Please, God, she prayed silently as she hobbled toward the jail, her shoulders rounded, dragging her right leg and leaning on a cane. Please help me to save my mother. Whatever happens to me, it is your will. The closer she got, the more convinced she became that if she died today, it would be all right. She had always believed that after death, souls lived on, although in Judaism, the explanation wasn’t as clear-cut as it was in the Christian faith. But if she was right, if there was some sort of Garden of Eden waiting for her after she died, she would see Tatu? again, wouldn’t she? And one day, hopefully many, many years from now, Rémy might be there, too, on the other side. It was her belief that in the afterlife, you could see straight into each other’s souls, and then, at last, Rémy would know how she felt, and how much she regretted letting him walk away.
If she lived, though, she had to get word to him that her answer was yes, had always been yes, would always be yes. After what had happened here, her mother would have to understand that in the face of such evil, the division between Christians and Jews meant nothing. All that mattered was that Rémy was a good person—and that time was too precious to waste. If you let me survive, she said to God as she turned the final corner onto the rue de Gravenot, I promise, I will do all I can to make things right with Rémy, too I must fix all my mistakes before it’s too late.
And then the jail was ahead of her, dark and threatening even in the early afternoon light. Or perhaps it was just a trick of the shadows, cloaking the bricks in cruelty and despair.
Bracing herself, Eva entered through the front door, her heart thudding as she dragged her leg behind her. A scarf covered the lower half of her face, and a hat shaded the rest. As she approached the desk, she was startled to see that the guard on duty was not German, as she had assumed he would be. He was instead a French gendarme, shuffling through papers, his eyes red-rimmed with exhaustion, his mouth set in a straight line beneath a narrow mustache.
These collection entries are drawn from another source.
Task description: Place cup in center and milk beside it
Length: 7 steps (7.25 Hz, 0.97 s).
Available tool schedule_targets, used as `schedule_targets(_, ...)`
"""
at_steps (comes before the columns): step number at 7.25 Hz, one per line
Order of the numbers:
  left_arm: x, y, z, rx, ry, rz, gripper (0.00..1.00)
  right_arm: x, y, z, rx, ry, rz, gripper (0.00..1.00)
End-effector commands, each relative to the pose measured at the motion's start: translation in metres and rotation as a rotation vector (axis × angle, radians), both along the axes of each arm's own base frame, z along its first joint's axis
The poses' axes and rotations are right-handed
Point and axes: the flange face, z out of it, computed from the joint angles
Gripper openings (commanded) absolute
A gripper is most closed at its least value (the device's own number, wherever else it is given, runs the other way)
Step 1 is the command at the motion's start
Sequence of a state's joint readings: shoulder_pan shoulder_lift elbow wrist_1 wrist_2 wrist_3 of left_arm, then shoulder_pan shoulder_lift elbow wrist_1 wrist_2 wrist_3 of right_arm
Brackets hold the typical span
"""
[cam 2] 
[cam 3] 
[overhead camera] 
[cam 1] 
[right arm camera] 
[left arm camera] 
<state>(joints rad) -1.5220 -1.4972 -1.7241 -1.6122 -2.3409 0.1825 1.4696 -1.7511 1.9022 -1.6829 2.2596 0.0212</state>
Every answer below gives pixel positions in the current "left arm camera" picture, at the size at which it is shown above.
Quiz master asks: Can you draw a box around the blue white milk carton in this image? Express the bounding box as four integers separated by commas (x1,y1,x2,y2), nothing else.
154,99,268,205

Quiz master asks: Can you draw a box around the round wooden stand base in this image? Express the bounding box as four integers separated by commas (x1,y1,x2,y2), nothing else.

He looked up as she approached, and in that moment, she hated him with a hot fury that surprised her. He wasn’t someone born to the other side. He was a Frenchman, who had once sworn to protect his own people. But he had ignored that promise, and had chosen to side with the invaders, likely in a bid to secure himself a position of power when the war ended. The Germans would pay for what they had done one day, Eva felt sure, but there was a special place in hell for the French men and women who had sold their brothers and sisters to the enemy.